§ **TASK INSTRUCTIONS**
Every line in the records below between the one holding "(315, 157) to (443, 71): 8" and the one holding "Look at (496, 38)", inclusive, is to be set down exactly; all other lines are to be left out.
PROVIDED INFORMATION section start
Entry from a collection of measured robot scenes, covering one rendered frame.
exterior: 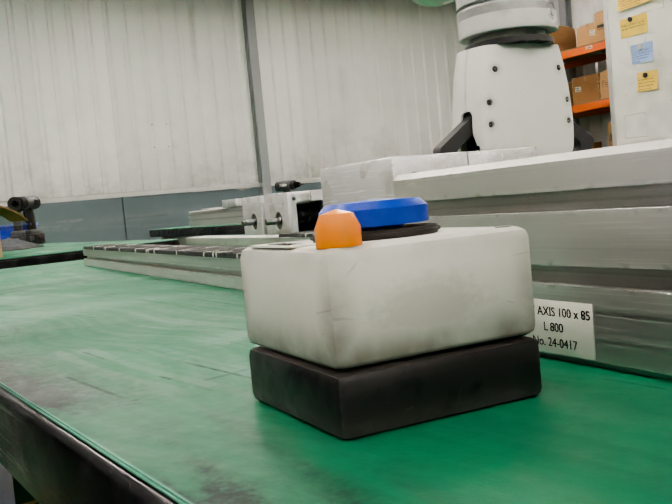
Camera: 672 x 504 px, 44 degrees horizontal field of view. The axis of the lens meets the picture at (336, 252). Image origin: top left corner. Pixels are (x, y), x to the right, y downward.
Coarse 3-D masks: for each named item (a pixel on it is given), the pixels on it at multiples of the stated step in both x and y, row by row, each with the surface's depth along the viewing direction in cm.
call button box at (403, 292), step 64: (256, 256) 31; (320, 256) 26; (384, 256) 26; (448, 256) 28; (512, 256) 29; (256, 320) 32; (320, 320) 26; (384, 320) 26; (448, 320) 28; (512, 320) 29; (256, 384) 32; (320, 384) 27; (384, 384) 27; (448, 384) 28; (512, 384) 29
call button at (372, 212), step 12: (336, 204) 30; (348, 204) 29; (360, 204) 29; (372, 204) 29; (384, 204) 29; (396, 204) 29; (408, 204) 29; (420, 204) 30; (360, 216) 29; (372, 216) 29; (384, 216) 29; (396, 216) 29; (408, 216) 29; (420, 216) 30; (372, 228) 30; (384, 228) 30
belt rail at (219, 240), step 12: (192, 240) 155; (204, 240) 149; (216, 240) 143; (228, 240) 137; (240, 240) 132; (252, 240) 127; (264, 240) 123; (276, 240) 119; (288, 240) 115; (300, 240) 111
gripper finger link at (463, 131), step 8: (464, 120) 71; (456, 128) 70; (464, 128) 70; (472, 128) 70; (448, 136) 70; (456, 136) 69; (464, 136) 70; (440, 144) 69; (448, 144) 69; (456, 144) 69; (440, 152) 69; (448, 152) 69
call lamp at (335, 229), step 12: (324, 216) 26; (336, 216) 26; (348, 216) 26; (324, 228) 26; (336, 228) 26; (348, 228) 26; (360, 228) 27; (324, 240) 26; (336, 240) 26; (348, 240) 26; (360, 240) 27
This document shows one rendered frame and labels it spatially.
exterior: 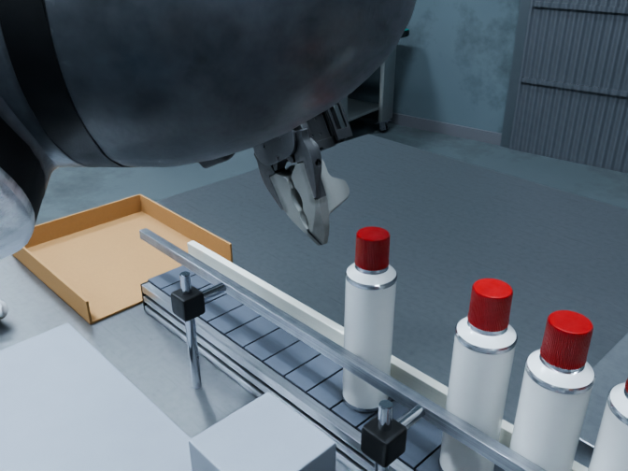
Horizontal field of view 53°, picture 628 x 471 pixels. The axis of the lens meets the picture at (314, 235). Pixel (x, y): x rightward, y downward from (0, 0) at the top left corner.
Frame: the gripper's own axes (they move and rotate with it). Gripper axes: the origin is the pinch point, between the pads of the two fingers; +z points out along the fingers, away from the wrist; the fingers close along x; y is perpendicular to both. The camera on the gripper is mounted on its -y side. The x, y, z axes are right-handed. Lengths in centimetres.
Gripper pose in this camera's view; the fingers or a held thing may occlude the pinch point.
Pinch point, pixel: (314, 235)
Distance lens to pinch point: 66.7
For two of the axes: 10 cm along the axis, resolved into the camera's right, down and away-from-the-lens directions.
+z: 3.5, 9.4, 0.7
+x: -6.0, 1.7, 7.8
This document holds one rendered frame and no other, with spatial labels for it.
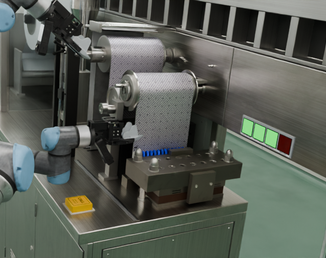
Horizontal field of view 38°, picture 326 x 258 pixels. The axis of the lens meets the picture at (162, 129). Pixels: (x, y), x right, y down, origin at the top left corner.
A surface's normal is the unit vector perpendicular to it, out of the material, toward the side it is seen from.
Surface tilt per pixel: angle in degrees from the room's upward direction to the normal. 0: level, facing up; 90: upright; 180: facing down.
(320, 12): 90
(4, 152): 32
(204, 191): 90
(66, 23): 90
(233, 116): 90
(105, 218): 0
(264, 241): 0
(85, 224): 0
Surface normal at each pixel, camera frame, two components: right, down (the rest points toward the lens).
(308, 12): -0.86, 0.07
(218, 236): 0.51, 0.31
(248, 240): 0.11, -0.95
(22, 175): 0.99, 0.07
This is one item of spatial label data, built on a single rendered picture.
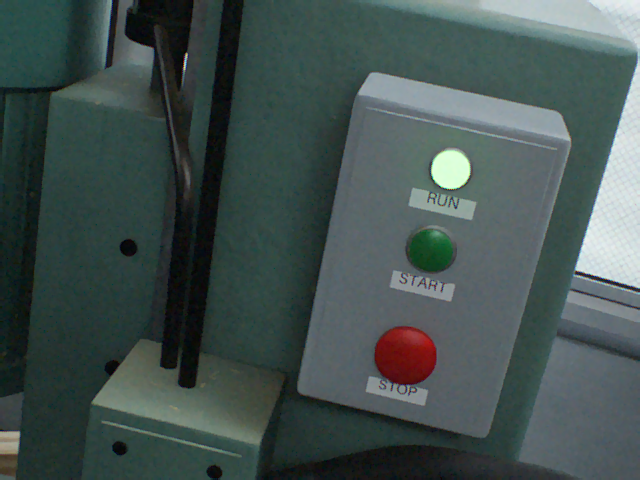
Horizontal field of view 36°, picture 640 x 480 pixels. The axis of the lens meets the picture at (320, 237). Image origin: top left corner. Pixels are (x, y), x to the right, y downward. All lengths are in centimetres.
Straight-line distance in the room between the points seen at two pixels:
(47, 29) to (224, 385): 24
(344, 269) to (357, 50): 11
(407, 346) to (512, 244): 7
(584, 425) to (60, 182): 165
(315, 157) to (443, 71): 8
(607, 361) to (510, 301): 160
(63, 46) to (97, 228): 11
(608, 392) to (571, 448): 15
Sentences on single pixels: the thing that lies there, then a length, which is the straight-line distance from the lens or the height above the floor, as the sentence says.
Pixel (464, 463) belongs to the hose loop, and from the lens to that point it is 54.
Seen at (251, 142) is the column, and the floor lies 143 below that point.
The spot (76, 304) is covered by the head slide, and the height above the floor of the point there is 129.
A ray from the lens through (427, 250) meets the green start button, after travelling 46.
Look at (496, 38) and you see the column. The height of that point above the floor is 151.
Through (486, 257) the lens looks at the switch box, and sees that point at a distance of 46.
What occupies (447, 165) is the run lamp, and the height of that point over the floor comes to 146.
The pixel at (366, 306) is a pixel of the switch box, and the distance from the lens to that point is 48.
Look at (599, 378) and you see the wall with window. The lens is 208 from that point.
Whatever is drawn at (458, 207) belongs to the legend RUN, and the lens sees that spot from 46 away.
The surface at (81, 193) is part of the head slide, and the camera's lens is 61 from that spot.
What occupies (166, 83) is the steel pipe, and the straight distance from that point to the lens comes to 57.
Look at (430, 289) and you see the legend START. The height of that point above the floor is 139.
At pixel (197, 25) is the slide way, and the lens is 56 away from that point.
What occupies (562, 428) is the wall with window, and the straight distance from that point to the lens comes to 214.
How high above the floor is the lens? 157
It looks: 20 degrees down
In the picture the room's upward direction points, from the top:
PROVIDED INFORMATION section end
§ **YOUR SOLUTION**
(315, 157) to (443, 71): 8
(607, 361) to (510, 301): 160
(63, 46) to (97, 228): 11
(608, 392) to (571, 448): 15
Sentences on single pixels: the thing that lies there, then a length, which is the straight-line distance from the lens or the height above the floor, as the sentence says.
Pixel (464, 463) belongs to the hose loop, and from the lens to that point it is 54.
Seen at (251, 142) is the column, and the floor lies 143 below that point.
The spot (76, 304) is covered by the head slide, and the height above the floor of the point there is 129.
A ray from the lens through (427, 250) meets the green start button, after travelling 46.
Look at (496, 38) and you see the column. The height of that point above the floor is 151.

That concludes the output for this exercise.